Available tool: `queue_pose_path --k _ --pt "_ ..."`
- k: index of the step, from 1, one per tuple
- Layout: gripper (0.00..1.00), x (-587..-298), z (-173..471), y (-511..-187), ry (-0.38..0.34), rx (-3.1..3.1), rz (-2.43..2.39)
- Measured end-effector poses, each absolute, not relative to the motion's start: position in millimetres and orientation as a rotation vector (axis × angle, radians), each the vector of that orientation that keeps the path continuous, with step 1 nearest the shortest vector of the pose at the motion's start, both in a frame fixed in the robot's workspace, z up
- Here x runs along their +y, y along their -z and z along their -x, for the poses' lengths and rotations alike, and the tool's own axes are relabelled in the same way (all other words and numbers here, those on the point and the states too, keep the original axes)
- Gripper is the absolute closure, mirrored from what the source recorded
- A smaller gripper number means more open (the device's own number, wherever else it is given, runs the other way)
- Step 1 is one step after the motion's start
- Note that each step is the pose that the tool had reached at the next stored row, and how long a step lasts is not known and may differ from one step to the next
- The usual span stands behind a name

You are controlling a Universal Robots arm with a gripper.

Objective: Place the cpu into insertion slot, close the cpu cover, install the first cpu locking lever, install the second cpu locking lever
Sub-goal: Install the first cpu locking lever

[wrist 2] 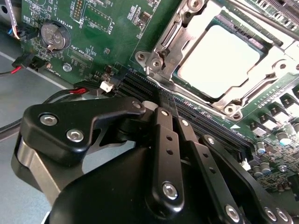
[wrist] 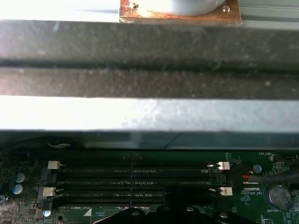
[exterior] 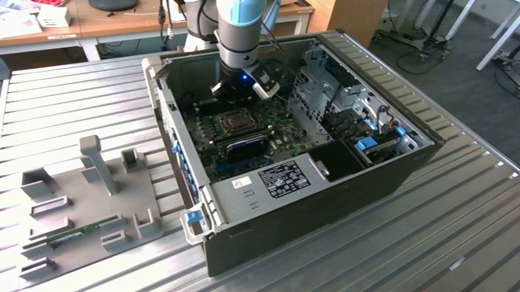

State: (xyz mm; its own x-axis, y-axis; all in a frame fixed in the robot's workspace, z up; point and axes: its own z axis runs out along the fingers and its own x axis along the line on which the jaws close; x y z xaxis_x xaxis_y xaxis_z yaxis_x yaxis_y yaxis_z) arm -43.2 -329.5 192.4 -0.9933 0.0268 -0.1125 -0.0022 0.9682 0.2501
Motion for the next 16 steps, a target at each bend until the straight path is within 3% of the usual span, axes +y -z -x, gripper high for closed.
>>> queue_pose_path --k 16 --pt "0.89 -332.9 43.3 -191.8 -0.382 3.001 -0.019"
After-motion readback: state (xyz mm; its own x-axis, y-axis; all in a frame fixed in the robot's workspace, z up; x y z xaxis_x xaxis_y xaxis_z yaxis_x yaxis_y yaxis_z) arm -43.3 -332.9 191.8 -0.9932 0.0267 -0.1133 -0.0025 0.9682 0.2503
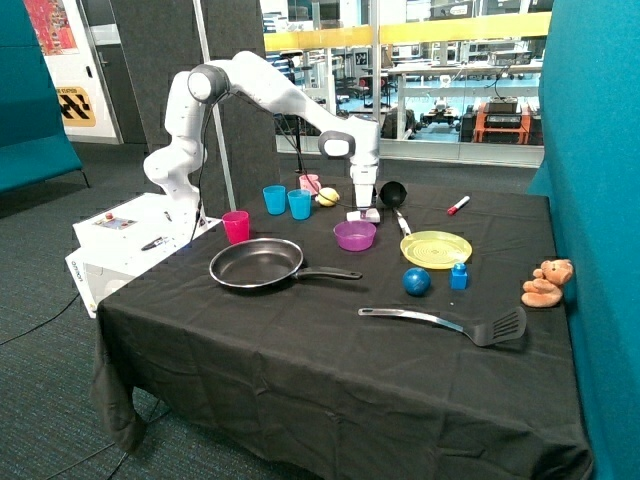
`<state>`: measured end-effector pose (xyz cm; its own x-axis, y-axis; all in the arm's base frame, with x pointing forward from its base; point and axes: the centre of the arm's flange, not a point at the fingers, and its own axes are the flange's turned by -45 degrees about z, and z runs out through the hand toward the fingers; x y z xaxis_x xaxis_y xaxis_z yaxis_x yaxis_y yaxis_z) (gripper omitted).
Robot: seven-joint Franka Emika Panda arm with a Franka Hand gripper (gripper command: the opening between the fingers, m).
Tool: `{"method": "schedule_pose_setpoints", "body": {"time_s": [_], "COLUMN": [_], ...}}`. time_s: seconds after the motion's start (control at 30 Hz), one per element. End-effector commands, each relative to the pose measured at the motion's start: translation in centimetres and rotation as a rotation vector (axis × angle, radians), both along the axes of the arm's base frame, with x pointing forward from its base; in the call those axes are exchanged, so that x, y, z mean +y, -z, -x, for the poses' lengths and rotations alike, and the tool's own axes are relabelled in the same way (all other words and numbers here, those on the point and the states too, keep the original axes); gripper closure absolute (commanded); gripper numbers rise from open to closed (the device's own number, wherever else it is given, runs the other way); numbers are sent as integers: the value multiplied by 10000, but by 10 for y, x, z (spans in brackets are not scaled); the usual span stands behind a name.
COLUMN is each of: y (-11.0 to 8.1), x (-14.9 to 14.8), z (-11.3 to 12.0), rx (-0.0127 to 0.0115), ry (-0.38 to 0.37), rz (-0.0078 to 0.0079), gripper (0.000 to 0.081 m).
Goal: Clean the pan
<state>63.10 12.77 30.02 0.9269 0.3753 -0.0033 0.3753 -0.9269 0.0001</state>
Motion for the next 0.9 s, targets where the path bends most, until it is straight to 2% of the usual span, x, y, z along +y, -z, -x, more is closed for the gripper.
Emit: {"method": "schedule_pose_setpoints", "body": {"time_s": [0.0,0.57,0.73,0.87], "y": [3,16,17,17], "x": [2,3,3,3], "z": [-6,-15,-19,-22], "rx": [-30,-30,-30,-30], "ry": [-81,-26,60,66], "rz": [-13,-13,-13,-13], "gripper": [39,65,182,375]}}
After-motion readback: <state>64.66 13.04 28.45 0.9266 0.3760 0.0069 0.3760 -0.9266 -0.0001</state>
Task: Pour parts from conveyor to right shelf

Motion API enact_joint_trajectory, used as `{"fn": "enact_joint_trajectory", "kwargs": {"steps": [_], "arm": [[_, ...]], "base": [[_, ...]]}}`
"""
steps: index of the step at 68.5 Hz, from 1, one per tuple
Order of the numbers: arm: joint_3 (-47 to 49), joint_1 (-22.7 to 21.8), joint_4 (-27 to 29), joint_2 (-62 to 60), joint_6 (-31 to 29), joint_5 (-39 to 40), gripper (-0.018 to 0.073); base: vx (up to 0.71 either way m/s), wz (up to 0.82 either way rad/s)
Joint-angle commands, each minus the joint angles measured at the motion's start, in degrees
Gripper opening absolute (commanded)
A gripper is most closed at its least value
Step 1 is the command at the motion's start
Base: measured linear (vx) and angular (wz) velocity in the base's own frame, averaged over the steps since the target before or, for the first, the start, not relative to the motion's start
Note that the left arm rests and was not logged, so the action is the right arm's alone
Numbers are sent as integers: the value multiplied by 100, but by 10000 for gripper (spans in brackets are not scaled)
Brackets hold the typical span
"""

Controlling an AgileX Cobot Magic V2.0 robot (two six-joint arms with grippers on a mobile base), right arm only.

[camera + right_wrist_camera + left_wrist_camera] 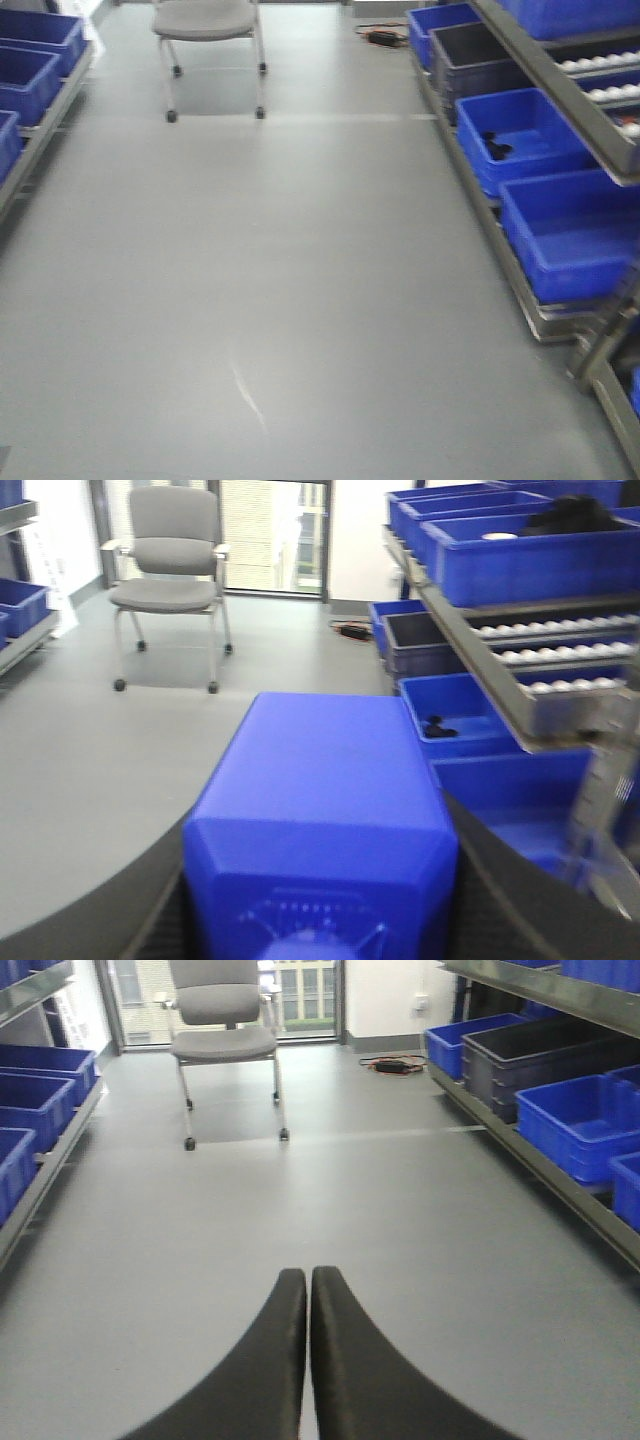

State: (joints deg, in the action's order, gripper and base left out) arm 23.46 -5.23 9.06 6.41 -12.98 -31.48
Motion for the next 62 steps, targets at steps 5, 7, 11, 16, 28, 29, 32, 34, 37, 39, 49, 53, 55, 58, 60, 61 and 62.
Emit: {"fn": "enact_joint_trajectory", "kwargs": {"steps": [5, 7, 11, 16, 28, 29, 32, 34, 37, 39, 49, 53, 55, 58, 60, 61, 62], "arm": [[163, -32, 27, 83, -36, 486, -8], [163, -32, 27, 83, -36, 486, -8], [163, -32, 27, 83, -36, 486, -8], [163, -32, 27, 83, -36, 486, -8], [163, -32, 27, 83, -36, 486, -8], [163, -32, 27, 83, -36, 486, -8], [163, -32, 27, 83, -36, 486, -8], [163, -32, 27, 83, -36, 486, -8], [163, -32, 27, 83, -36, 486, -8], [163, -32, 27, 83, -36, 486, -8], [163, -32, 27, 83, -36, 486, -8], [163, -32, 27, 83, -36, 486, -8], [163, -32, 27, 83, -36, 486, -8], [163, -32, 27, 83, -36, 486, -8], [163, -32, 27, 83, -36, 486, -8], [163, -32, 27, 83, -36, 486, -8], [163, -32, 27, 83, -36, 486, -8]], "base": [[24, 41], [22, 48], [20, 56], [18, 67], [18, 79], [18, 83], [19, 83], [19, 82], [19, 80], [19, 79], [20, 77], [20, 78], [20, 79], [21, 80], [21, 81], [21, 80], [21, 81]]}}
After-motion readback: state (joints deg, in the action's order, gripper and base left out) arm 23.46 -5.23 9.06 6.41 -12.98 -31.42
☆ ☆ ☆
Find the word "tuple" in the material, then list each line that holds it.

- k: index of the step, from 1, one per tuple
steps: index of the step at 68.5 Hz, from 1, one per tuple

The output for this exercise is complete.